Exercise description
In the listing that follows, determine how many lines include the word "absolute". Respond with that number alone.

════════════════════

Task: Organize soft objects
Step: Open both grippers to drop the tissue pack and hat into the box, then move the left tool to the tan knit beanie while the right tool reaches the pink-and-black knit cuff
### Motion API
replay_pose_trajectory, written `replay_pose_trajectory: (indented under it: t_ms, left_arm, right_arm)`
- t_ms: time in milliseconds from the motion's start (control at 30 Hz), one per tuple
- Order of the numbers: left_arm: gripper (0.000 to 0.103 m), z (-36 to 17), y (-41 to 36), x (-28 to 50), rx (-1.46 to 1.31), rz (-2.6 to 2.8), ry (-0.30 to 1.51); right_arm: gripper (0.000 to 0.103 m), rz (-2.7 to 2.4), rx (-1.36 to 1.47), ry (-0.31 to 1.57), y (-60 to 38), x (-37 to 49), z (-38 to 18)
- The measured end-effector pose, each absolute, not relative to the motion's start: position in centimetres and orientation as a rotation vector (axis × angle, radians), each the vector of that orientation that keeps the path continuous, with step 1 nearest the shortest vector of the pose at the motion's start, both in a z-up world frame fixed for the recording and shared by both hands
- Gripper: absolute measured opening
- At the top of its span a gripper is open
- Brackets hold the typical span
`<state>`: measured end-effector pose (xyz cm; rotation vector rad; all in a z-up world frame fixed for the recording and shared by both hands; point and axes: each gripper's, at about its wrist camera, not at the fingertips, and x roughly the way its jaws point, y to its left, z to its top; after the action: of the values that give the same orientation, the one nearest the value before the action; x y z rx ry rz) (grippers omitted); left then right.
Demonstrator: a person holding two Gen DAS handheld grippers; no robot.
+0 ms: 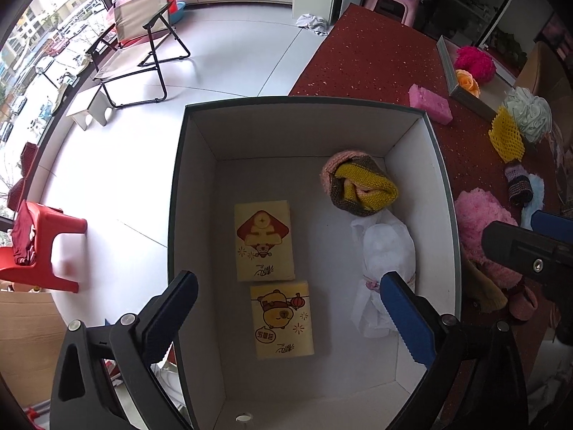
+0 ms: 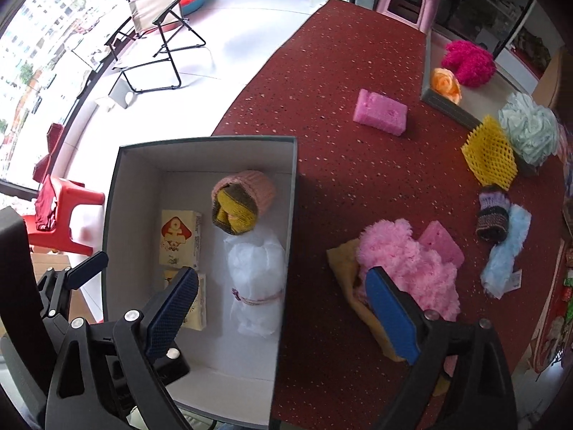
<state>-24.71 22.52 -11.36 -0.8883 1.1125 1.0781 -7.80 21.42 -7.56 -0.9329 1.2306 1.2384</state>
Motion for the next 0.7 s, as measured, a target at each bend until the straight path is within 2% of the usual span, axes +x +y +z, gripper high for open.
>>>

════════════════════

Finished exercise
2